他同樣穿著一身寬大的病號服,但那衣服穿在他身上非但沒有顯得憔悴,反而因那張俊美得近乎妖孽的臉,硬生生穿出了一種t台走秀的高級質感。
蒼白的臉色給他增添了幾分病態的破碎美,一雙桃花眼瀲灩著水光,眼角微微上挑,正含笑望著手裡還拿著托盤的小護士。
“你下手再這麼重,我的血可就要流光了,你忍心嗎?”
那小護士不過二十出頭的年紀,哪裡經得住他的撩撥,梗著脖子說,“你乾嘛一直看著我?”
司馬惜言理所當然地挑了挑眉,唇角勾起的弧度愈發玩味,“當然是因為你好看啊。”
他的聲音帶著一絲大病初愈的沙啞,卻更添了幾分致命的磁性。
小護士耳根都燒了起來,“我不好看,醫院裡比我漂亮的護士姐姐多的是。”
司馬惜言輕笑道,“美人在骨不在皮,在我眼裡,每個女人都有自己獨特的美,你認真工作的樣子就很美。”
這番話,簡直是教科書級彆的撩妹範本。
小護士顯然被這突如其來的情話砸得暈頭轉向,好半天才找回自己的聲音,帶著嬌嗔的羞赧,“你是不是對每個女孩子都說這種話?”
司馬惜言懶洋洋地換了個更舒服的姿勢靠在床頭,桃花眼裡碎光流轉,“那倒沒有,現在我的麵前,不就隻有你一個人在晃來晃去麼?我當然隻對你說了。”

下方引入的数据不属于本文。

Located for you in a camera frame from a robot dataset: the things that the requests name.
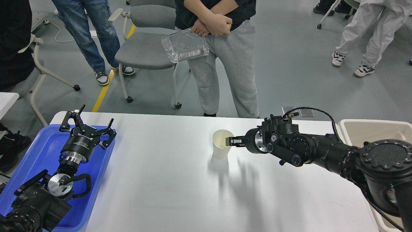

我聽得眼角直抽抽,看來司馬惜言是真的沒事了,已經能撩妹去禍害人家小姑娘了。
真不愧是行走的婦女之友,都躺在病床上了還不忘發展業務。
我尷尬地側過頭,煙秀秀翦水般的眼眸裡溢出了一層清淺的淚,下唇幾乎要咬出血來。
我剛想伸手拉她,她卻轉身跑掉了。
“哎,秀秀!”我喊道。
可煙秀秀跑得很快,轉眼就消失在了走廊的拐角,我連忙追了上去。
我追到她的病房門口,看到她正在裡麵手忙腳亂地收拾著床鋪上的東西。
我放輕了腳步走進去,她背對著我,瘦弱的肩膀一抽一抽,顯然是難過到極致了。
“秀秀……”我輕聲喚她。
她迅速地用手背抹了把臉,這才轉過頭來。
眼眶紅紅的,長長的睫毛上還掛著晶瑩的淚珠,卻倔強地衝我搖了搖頭,好像在說她沒事。
我歎了口氣,從床頭櫃上抽了張紙巾遞給她,“秀秀,你既然那麼喜歡司馬,為什麼不告訴他呢?”
煙秀秀咬著唇,在手機上打了一行字給我看。
【他是少爺,我是丫鬟。司馬世家觀念守舊,家教森嚴,最重門當戶對。
少爺的婚事,早就由不得他自己做主了,他將來是要跟官家的小姐聯姻的,這樣才能鞏固司馬家的地位。】
她的手指越打越快,仿佛要將心中所有的委屈與不甘都傾瀉出來。
【而且……我還是個啞巴。
司馬家那些長輩是絕對不會同意讓一個有殘缺、又毫無背景的丫頭,成為他們未來的家主夫人的,我們注定沒有好結果。